Posted by chrismpofu on (July 15, 2014, 11:12 GMT)

He is one of the best Lanka has ever produced.But it would rather be unfair to compare him with modern greats like Ponting, Kallis,Dravid, because he has scored most of his runs in srilanka and particularly in SSC. He ha been very inconsistent for a player like him in Odis.

Posted by Pathiyal on (July 15, 2014, 9:26 GMT)

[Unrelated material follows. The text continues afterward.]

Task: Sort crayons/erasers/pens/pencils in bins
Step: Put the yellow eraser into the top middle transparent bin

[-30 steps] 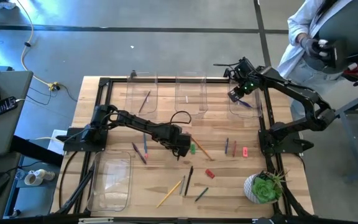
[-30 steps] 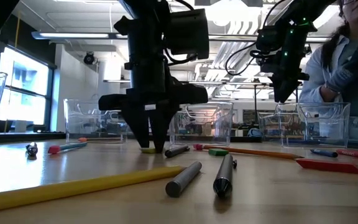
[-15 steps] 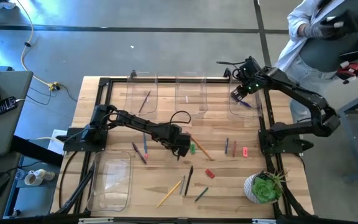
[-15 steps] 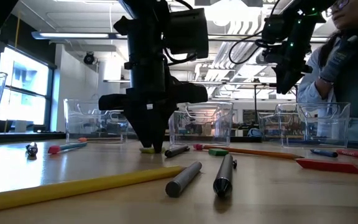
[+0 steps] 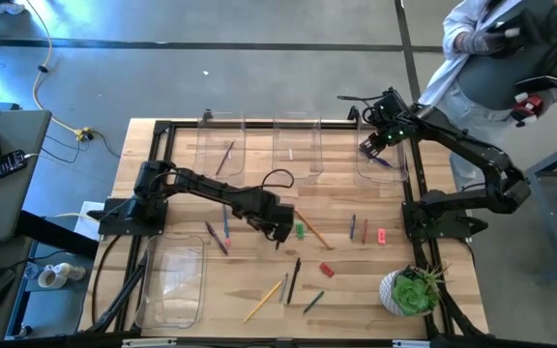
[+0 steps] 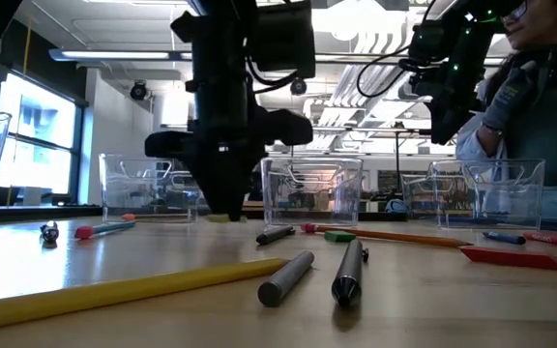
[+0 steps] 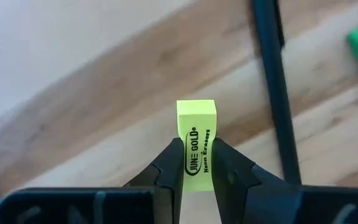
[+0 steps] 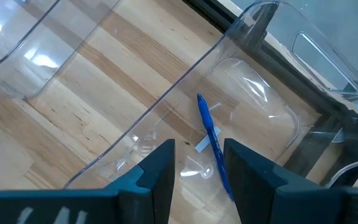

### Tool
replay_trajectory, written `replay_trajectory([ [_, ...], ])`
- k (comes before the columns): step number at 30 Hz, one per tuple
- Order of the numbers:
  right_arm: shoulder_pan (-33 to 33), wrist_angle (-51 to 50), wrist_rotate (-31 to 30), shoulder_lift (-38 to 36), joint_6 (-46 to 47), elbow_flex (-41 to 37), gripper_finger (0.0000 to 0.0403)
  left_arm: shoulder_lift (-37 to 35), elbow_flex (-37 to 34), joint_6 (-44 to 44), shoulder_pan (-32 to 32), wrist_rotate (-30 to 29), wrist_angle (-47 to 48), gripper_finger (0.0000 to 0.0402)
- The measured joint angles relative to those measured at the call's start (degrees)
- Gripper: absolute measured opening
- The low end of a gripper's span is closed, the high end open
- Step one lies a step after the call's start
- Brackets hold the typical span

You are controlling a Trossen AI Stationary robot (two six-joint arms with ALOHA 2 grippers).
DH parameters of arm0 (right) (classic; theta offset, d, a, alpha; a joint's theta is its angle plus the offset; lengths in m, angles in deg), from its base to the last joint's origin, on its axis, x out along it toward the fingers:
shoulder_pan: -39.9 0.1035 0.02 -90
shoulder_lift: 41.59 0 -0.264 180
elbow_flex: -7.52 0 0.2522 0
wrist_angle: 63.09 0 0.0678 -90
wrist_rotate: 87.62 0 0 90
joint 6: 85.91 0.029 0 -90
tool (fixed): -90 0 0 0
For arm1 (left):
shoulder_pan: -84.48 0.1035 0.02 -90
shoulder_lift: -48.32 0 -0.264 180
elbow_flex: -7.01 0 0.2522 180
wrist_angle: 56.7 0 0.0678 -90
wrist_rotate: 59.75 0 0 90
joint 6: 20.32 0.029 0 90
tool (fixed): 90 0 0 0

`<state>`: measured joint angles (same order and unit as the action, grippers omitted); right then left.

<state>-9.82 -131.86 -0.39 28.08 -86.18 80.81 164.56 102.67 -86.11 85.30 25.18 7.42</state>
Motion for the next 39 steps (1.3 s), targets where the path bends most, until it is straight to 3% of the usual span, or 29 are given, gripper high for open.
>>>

it is a bit disappointing that we won't be able to see these legends in the test arena where we wanted to and they belong to. i pesonally have cherished their (both mahela & Sanga) great innings which i have seen in plenty. they are masters of the game in terms of batting, fielding, captaincy, field placements, they way they conduct themselves in and out of the game. congrats to both of them! the painful question is that how many of them still exist in the game??????

Posted by cricketdebator on (July 15, 2014, 8:57 GMT)

Good and sensible decision by Jayawardene. At 37, he has gracefully decided to make way for some young player. As a West Indian, I hope that Chanderpaul at 40 will do the decent thing and resign as well. Also think that Gayle should be dropped since he is hardly contributing anything to the team these days. Furthermore, he is a liability on the field, and so too is Chanderpaul.

Posted by ygkd on (July 15, 2014, 6:29 GMT)

The bloke played a gross of Tests (that's a dozen dozens), plus one, and yet he only played about a dozen each in Australasia, Africa and England. And only four in the Caribbean. So, it may seem strange to say of someone with such a long career that we didn't see enough of him (outside of Asia, I mean). The Lankans need to tour more (although it is not exactly their fault that they don't do so). The current state of affairs is not in the game's best interests. The Lankans are an exciting team and they won't improve overseas if they aren't there often enough. Mahela Jayawardene - one I always wanted to watch.